It's a sad day for me.....never thought I'd own an Apple product. Was the only holdout in the whole family. Obviously I'm going to have to disguise this thing.

But can I use it as an IPod?


----------



## DeanV (Apr 18, 2007)

Yes, it should be fine as an ipod.


----------



## Bender (Aug 10, 2008)

Wolfgang said:


> Heard about that. Some sort of game isn't it? Got a PS3 over a year ago and haven't played a game on it yet, so I guess I'm no gamer. Good Blue-Ray player though....


Its fun because its simple. And yes, its pretty addictive 
It was free on the android, but its well worth a buck.

iphones, bb's and androids revolutionized business. You'll enjoy it.


----------



## Wolfgang (Nov 16, 2008)

RCP said:


> You can send them to me!:whistling2:
> You can use it for music, movies, game apps, pictures, without it being activated, maybe even skype? Internet, email
> Not sure how difficult you will find it to sync to your PC? AT & T just bought my local phone and I am getting a free HTC Aria, and I have to buy the IPhone, so if you want to trade?
> 
> There are some other differences listed here.


They have the "3Gs'" for $49.00 on the AT&T website. Just have Rob repaint a room.


----------



## WisePainter (Dec 27, 2008)

these feature phones are amazing. 
give it a few months, you'll be hooked.
I say a few months because of the vast applications and uses you'll discover as you go.

apple sux btw.
lol.


----------



## Workaholic (Apr 17, 2007)

I am thinking about one this year or another smart phone.


Should work fine as an ipod.


----------



## Different Strokes (Dec 8, 2010)

My wife and I are with Verizon and they now offer the Iphone as well. I have an LG Touch phone that shuts off by itself in my pocket 5 or 6 times a day on it's own. (Notorious problem with these phones) Other than that, 

I'd like an Iphone for the receipt app that is available (one reason).
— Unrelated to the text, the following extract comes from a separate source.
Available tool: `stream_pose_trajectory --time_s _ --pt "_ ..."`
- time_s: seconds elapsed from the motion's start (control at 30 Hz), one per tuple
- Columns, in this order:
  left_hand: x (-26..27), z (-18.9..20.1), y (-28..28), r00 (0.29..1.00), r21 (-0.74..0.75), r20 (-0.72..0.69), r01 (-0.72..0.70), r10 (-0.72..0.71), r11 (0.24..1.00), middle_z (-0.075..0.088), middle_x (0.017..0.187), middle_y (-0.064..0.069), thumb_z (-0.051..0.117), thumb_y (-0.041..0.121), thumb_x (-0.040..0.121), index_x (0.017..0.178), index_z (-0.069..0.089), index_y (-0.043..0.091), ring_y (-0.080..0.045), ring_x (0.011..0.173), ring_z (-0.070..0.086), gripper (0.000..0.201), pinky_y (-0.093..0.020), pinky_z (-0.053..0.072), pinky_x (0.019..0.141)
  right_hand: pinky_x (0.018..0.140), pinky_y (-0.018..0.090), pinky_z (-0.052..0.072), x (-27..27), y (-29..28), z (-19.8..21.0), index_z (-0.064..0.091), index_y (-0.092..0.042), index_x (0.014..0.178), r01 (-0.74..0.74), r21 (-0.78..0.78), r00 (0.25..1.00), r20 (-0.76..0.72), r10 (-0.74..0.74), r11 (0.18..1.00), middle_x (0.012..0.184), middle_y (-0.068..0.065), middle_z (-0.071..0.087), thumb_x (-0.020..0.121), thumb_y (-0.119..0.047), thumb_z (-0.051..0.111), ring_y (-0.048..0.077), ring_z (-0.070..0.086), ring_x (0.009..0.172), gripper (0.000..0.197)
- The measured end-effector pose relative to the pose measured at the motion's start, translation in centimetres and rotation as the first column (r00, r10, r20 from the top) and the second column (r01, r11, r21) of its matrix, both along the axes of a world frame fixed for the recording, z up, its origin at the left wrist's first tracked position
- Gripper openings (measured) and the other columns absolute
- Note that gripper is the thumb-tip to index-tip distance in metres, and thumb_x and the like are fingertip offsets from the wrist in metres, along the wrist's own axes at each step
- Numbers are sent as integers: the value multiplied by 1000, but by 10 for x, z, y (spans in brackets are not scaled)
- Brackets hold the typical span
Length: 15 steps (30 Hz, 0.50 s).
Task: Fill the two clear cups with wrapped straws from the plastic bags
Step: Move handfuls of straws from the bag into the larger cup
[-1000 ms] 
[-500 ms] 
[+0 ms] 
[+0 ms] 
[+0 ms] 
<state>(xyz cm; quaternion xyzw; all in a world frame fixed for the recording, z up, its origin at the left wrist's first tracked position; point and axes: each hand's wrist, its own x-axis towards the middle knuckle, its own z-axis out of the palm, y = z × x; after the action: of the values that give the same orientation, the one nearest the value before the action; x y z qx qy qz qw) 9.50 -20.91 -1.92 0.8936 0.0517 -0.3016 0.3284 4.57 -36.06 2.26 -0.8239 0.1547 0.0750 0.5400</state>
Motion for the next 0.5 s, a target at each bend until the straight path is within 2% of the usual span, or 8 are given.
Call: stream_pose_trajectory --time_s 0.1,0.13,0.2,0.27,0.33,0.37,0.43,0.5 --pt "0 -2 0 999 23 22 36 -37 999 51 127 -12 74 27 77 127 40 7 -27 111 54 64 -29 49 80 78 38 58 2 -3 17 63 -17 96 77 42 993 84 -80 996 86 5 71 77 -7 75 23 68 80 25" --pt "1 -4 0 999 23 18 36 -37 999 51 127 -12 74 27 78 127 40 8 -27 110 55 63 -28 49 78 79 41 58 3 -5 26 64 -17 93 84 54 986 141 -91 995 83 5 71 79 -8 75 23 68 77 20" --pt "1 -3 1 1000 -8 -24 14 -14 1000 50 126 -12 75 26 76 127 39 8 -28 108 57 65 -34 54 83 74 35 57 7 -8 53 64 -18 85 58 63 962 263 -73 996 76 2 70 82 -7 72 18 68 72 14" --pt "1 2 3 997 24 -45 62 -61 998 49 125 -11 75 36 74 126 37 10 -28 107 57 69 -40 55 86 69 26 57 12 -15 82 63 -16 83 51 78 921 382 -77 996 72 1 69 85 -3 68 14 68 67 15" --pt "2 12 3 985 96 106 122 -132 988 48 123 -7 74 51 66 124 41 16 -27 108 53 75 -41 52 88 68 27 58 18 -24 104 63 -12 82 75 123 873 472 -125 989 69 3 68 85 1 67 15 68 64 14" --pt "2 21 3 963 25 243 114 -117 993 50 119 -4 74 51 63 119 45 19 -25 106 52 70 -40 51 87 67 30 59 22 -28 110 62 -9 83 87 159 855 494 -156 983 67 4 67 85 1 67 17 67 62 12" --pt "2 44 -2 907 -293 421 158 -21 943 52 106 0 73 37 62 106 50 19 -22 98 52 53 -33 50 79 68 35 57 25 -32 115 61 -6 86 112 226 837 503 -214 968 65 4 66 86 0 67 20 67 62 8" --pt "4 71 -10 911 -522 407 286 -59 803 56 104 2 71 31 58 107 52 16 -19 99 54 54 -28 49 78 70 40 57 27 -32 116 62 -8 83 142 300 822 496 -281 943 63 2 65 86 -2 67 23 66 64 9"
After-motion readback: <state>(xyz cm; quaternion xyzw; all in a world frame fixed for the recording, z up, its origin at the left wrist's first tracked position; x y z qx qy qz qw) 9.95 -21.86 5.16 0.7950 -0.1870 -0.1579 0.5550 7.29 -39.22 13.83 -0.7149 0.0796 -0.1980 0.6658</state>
Link the phone to your computer wireless, and you take a picture of any business receipt and you can direct the pic into the correct folder on your phone, it logs to the computer till your ready to at tax time. ie.. gas receipt folder.

Or just take a picture of a check made out to you, message the pic of the check with your signature to your bank and it's deposited. pretty neat stuff.


----------



## mistcoat (Apr 21, 2007)

Bender said:


> Angry Birds!


Damn Dan, I just downloaded this cos of you and I cannot put it down :thumbsup:


----------



## Colour Republic (Aug 20, 2010)

Best free app by far is 'TeamViewer' download the app, then download the software to your PC and you can remote access your PC from anywhere, The IPhone screen turns into you desktop screen, works fast enough over 3G and of course very well over Wi-Fi

I use it all the time to check all sort of work releated files whilst on site.


Best Free game - Cat physics


----------



## Brett MCP (Feb 2, 2011)

Different Strokes said:


> My wife and I are with Verizon and they now offer the Iphone as well. I have an LG Touch phone that shuts off by itself in my pocket 5 or 6 times a day on it's own. (Notorious problem with these phones) Other than that,
> 
> I'd like an Iphone for the receipt app that is available (one reason). Link the phone to your computer wireless, and you take a picture of any business receipt and you can direct the pic into the correct folder on your phone, it logs to the computer till your ready to at tax time. ie.. gas receipt folder.
> 
> Or just take a picture of a check made out to you, message the pic of the check with your signature to your bank and it's deposited. pretty neat stuff.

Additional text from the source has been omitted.